I’d also like to thank my father, James K. Glassman. When Colin didn’t have the answer, or wasn’t sure he was giving me the right one, he would always say, “Ask your dad.” Because that’s just who my dad is, the guy with all the right answers. Mentor, idol, hero—my compass. He has also been editing my copy since the second grade. I don’t know how I got so blessed to have him as my father, but it is my life’s greatest gift.
I am also thankful for Cab Bennett, who for almost twenty years has been telling me I can do it—whatever “it” is—when I am certain I cannot. He’s picked up where I have had to drop off, with parenting, with friends, with relationships, with taking care of a creaky house, or beloved and mildly neglected pets, or things that go bump in the night. He’s the rock, the patient calm in my storm.
Deep thanks to my mother, Mary Glassman, and my sister, Zoë Miles. Both have taught me resilience and fortitude.

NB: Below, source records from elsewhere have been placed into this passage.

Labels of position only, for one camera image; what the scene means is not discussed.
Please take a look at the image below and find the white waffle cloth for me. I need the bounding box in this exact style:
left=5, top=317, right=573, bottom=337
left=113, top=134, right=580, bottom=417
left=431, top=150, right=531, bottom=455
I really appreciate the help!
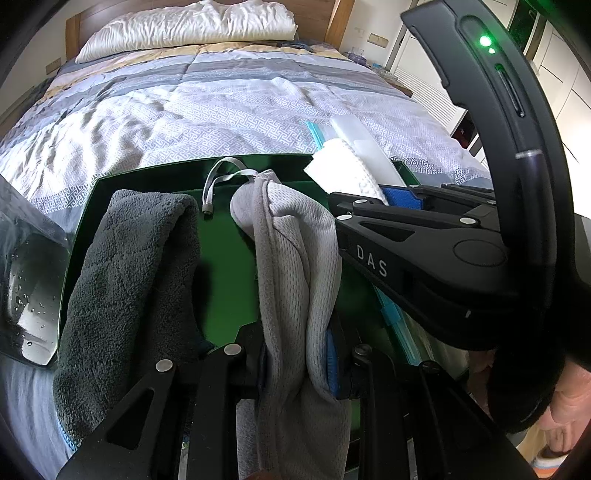
left=303, top=140, right=389, bottom=206

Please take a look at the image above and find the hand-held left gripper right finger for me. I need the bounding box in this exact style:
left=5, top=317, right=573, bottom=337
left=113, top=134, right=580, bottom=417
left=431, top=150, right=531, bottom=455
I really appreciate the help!
left=325, top=318, right=539, bottom=480

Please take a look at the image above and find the wooden nightstand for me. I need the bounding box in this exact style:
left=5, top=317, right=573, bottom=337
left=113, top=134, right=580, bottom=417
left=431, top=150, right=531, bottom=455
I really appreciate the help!
left=369, top=65, right=414, bottom=97

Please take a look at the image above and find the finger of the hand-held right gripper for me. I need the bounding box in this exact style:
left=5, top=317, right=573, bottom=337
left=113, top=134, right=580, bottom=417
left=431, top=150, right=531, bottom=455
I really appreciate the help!
left=329, top=191, right=502, bottom=234
left=385, top=182, right=498, bottom=214

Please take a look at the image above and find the person's right hand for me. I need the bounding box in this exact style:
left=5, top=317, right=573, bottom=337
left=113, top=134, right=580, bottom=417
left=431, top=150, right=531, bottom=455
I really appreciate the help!
left=526, top=355, right=591, bottom=460

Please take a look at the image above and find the white wardrobe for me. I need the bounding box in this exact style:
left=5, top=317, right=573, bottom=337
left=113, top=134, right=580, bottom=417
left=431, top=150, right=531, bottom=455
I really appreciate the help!
left=388, top=0, right=591, bottom=167

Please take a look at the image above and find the green tray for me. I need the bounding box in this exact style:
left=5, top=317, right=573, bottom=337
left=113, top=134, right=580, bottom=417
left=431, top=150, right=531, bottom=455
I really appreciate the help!
left=58, top=154, right=467, bottom=472

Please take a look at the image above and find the grey mesh drawstring bag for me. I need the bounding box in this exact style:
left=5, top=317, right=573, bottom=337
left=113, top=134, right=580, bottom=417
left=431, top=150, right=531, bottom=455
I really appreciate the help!
left=202, top=158, right=352, bottom=480

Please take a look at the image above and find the smoked glass pitcher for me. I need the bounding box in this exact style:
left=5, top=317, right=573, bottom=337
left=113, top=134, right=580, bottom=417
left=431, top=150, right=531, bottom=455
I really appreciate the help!
left=0, top=178, right=75, bottom=367

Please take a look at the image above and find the dark grey towel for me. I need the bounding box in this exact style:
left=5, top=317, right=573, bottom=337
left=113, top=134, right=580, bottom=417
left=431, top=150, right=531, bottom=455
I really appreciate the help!
left=52, top=188, right=218, bottom=455

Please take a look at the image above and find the wooden bed with striped quilt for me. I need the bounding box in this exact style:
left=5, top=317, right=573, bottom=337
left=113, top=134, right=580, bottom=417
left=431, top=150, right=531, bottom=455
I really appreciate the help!
left=0, top=39, right=492, bottom=480

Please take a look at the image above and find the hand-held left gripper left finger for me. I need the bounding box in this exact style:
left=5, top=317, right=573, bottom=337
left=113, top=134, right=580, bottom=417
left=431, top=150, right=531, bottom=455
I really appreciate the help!
left=55, top=323, right=264, bottom=480

My talented colleagues and bosses at CNN have been generous with their time, support, and patience. They include Jeff Zucker and Virginia Moseley, and Wolf Blitzer, who for many months never failed to ask me how my book was going and who always had a minute for me, a piece of advice, and a funny story. I’d also like to thank Rebekah Metzler and Betsy Klein, for forever being a quick text away, and for long, celebratory dinners in faraway lands. To Glennon Gordon, my very best friend, thank you for keeping me on track, and loving me when I fell off it. And to Susanna Quinn and Elizabeth Thorp, and my Farmington friends, especially Sarah Tonetti, for their collective impeccable intellect and words of wisdom. To Ryan, who rode in on his white horse, thank you for making me feel lucky. And Lauren Pratapas, good egg, great PR woman. Mark “The Shark” London, who I am happy to say is both my lawyer and my dear friend. A special nod of gratitude to Maegan Vazquez, not only a fabulous and tenacious CNN White House reporter, but one hell of a book research assistant in her side hustle. To Stephanie Grisham, for a pretty stellar track record of getting back to me, even when doing so was probably the last thing she wanted to do. I am thoroughly impressed with and thankful for the countless journalists I interact with each day and in the many years that have made up my long and happy career. It is sometimes a challenging profession, but one of extreme importance—thank you for letting me read your work and form a better understanding of the world around me.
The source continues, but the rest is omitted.